## Work task
In the material below, the lines containing the word "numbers" are required; copy each of them.

## Collected data
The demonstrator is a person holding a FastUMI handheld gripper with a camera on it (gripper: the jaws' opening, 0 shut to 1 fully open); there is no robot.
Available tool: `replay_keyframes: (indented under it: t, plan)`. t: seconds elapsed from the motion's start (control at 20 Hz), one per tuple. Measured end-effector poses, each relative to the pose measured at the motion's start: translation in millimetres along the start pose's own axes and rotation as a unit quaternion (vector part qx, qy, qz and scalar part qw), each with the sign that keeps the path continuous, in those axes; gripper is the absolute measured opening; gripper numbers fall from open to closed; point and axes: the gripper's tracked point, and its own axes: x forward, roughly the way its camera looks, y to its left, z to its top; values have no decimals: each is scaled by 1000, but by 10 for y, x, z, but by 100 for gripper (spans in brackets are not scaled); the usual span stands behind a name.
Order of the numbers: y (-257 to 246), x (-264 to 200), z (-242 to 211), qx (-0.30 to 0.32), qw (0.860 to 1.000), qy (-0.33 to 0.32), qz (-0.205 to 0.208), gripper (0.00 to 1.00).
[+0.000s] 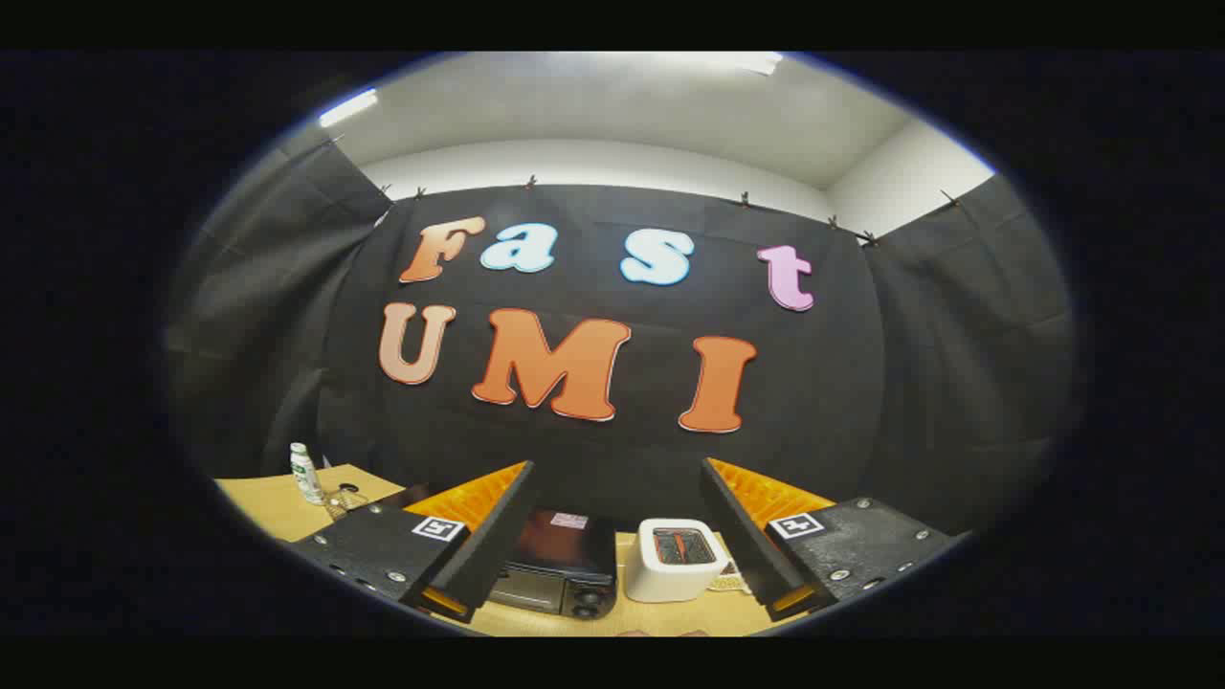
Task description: Open the toaster oven, put the food inside, and close the toaster oven door.
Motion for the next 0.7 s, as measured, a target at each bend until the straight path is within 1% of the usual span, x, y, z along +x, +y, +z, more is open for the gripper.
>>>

## Written solution
Available tool: `replay_keyframes: (indented under it: t, plan)`. t: seconds elapsed from the motion's start (control at 20 Hz), one per tuple. Measured end-effector poses, each relative to the pose measured at the motion's start: translation in millimetres along the start pose's own axes and rotation as a unit quaternion (vector part qx, qy, qz and scalar part qw), each with the sign that keeps the path continuous, in those axes; gripper is the absolute measured opening; gripper numbers fall from open to closed; point and axes: the gripper's tracked point, and its own axes: x forward, roughly the way its camera looks, y to its left, z to its top; values have no decimals: each is scaled by 1000, but by 10 for y, x, z, but by 100 for gripper (spans in brackets are not scaled); the usual span stands behind a name.
Order of the numbers: y (-257 to 246), x (-264 to 200), z (-242 to 211), qx (-0.30 to 0.32), qw (0.860 to 1.000), qy (-0.33 to 0.32), qz (-0.205 to 0.208), gripper (0.00 to 1.00).

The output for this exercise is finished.